> _Aim of the exercise_: What is the number of lines in the listing below that contain the string "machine"? Give that number only.
- - - -
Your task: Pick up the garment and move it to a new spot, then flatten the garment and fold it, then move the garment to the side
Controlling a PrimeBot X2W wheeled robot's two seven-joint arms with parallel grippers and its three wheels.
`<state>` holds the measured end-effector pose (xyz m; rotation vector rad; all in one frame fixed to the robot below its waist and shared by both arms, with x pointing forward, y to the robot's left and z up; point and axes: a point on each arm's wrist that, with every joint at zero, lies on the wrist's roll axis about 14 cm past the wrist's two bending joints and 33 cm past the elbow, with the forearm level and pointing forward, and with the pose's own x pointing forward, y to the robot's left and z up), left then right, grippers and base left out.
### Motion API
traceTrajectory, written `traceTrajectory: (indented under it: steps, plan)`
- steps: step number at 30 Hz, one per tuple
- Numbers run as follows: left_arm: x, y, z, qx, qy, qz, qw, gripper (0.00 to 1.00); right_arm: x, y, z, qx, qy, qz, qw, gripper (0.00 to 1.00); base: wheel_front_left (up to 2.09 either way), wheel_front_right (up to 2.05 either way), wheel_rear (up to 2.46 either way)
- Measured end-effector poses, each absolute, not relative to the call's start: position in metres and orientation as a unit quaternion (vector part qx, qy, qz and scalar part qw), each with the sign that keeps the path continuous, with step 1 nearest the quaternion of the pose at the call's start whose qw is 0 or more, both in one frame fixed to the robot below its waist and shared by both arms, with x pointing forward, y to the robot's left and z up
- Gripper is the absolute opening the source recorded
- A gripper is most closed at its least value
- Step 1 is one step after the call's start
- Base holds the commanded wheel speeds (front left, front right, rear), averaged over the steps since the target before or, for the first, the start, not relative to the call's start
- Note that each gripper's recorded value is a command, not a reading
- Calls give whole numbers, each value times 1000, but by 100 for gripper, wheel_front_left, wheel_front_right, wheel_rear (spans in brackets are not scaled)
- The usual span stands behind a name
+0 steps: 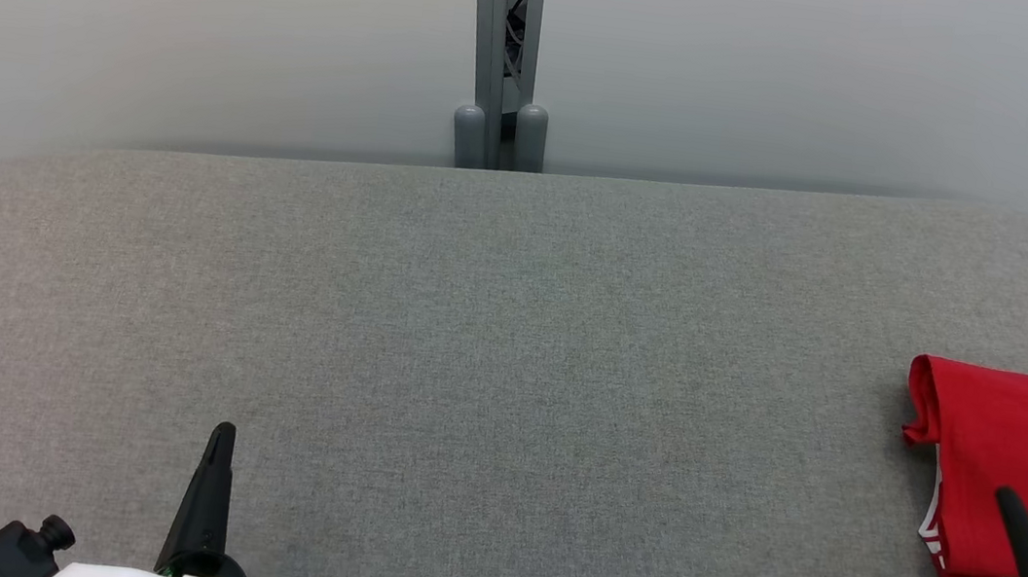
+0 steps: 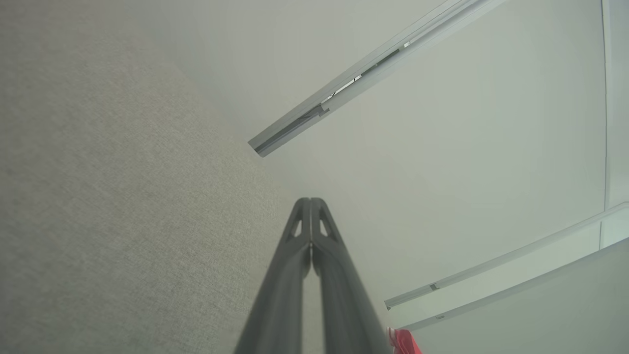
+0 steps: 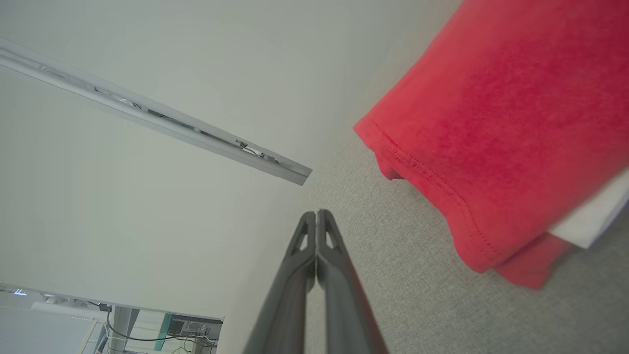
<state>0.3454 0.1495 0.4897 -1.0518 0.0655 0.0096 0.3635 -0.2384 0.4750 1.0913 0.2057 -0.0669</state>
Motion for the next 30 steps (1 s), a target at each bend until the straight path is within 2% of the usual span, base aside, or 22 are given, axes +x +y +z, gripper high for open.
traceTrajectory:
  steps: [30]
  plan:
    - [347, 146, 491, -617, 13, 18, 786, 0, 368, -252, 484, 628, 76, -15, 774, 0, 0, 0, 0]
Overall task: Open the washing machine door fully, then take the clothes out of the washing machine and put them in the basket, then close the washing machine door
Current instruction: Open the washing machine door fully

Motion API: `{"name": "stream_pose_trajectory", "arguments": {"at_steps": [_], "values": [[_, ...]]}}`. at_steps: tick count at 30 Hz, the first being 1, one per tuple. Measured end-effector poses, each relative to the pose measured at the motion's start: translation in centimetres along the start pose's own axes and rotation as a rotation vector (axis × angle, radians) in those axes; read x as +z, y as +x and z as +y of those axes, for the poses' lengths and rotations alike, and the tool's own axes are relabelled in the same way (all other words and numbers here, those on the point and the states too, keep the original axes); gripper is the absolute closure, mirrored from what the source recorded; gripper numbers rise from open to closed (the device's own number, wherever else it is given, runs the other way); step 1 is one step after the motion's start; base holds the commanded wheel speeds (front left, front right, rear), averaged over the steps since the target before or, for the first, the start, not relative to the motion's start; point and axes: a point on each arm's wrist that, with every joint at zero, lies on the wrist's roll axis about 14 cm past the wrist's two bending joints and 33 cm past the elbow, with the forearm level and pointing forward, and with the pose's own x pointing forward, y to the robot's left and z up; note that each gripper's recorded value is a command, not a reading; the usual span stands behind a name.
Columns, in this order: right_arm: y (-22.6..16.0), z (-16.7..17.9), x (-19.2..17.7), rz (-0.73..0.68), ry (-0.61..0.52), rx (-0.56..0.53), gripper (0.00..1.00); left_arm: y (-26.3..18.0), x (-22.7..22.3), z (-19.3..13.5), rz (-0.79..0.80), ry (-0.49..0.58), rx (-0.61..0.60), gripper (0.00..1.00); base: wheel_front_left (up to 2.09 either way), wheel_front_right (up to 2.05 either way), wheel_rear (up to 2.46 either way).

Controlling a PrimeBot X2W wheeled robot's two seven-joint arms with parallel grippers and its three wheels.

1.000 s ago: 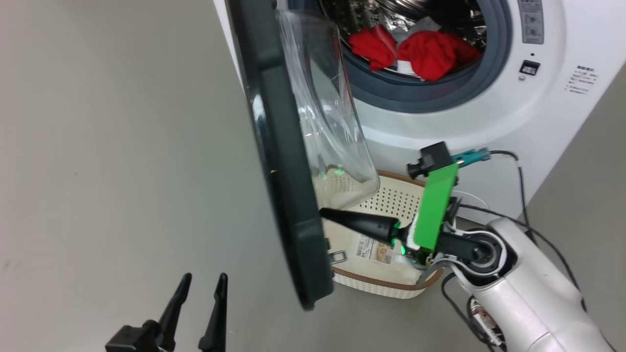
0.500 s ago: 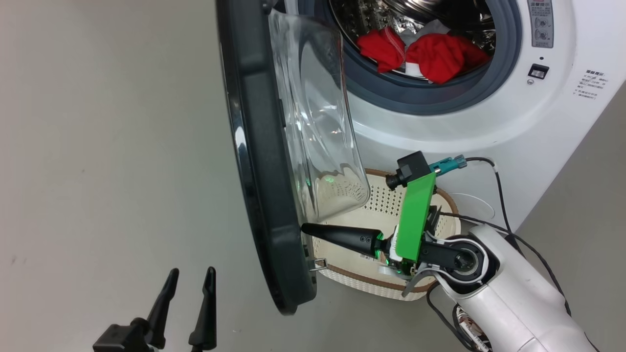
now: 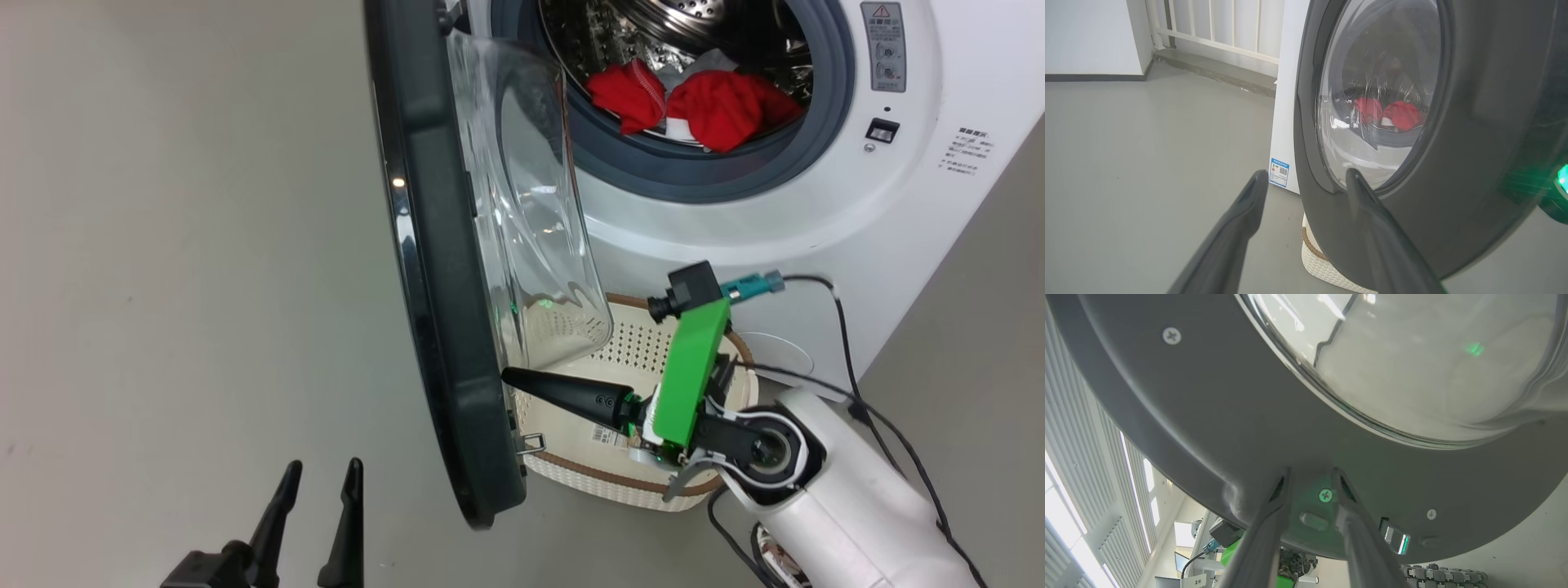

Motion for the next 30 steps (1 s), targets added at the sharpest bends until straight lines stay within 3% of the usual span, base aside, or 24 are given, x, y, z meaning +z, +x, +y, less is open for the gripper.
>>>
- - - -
> _Solution for this exercise_: 2